### TASK TO CARRY OUT
With the pictures left out, please write out exactly each line from the one containing "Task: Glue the" through the end of the material.

════════

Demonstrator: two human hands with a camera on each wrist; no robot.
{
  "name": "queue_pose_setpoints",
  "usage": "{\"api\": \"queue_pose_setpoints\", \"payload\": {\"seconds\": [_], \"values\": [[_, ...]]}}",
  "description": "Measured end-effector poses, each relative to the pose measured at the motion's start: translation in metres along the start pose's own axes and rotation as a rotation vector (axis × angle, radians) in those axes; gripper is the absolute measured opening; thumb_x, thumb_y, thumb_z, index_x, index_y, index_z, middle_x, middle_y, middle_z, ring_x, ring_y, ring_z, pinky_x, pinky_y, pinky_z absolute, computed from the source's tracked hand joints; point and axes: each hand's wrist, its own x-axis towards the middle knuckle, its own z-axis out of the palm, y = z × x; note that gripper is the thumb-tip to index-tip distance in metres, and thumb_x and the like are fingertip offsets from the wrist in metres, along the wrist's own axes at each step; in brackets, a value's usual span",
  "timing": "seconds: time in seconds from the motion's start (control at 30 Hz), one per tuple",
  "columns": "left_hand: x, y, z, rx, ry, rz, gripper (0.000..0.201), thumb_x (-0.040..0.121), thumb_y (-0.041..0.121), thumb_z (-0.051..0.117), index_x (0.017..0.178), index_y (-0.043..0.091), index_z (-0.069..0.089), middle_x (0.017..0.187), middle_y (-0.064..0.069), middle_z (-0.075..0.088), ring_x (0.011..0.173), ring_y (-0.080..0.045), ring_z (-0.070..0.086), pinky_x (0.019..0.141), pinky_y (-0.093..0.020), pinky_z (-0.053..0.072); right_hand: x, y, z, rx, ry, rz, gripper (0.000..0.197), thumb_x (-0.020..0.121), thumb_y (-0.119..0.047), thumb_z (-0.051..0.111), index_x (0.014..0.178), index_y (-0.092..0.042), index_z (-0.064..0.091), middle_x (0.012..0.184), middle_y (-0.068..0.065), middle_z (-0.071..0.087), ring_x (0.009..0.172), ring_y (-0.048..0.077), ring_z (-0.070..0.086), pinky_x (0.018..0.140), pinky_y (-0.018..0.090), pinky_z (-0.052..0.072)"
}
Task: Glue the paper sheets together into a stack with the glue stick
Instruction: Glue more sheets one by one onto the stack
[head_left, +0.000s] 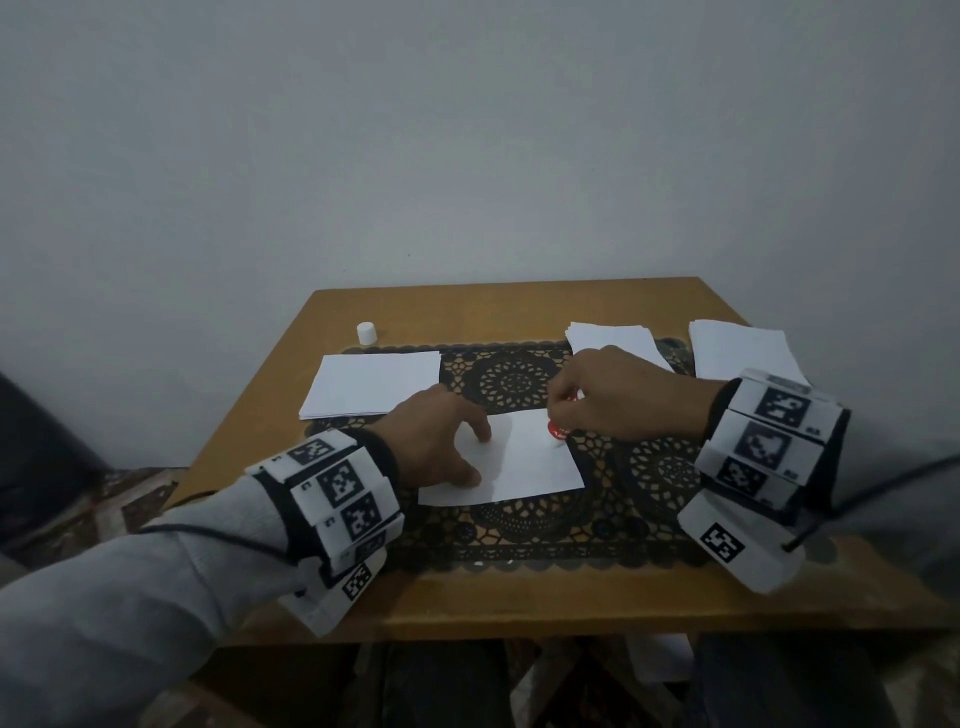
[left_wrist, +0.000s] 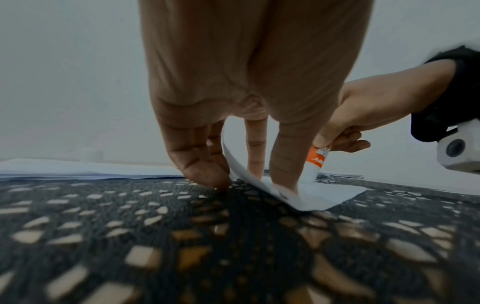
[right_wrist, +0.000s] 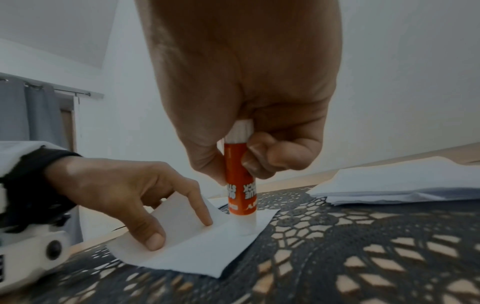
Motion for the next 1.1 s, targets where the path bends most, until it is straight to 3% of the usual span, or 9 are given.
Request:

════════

### FINISHED TASK
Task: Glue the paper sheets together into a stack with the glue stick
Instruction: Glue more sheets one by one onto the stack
[head_left, +0.000s] 
[left_wrist, +0.000s] 
[right_wrist, +0.000s] 
Motion for the next 1.1 s, targets where the path bends most, until it is straight to 3% of the usual span, or 9 are given.
Request:

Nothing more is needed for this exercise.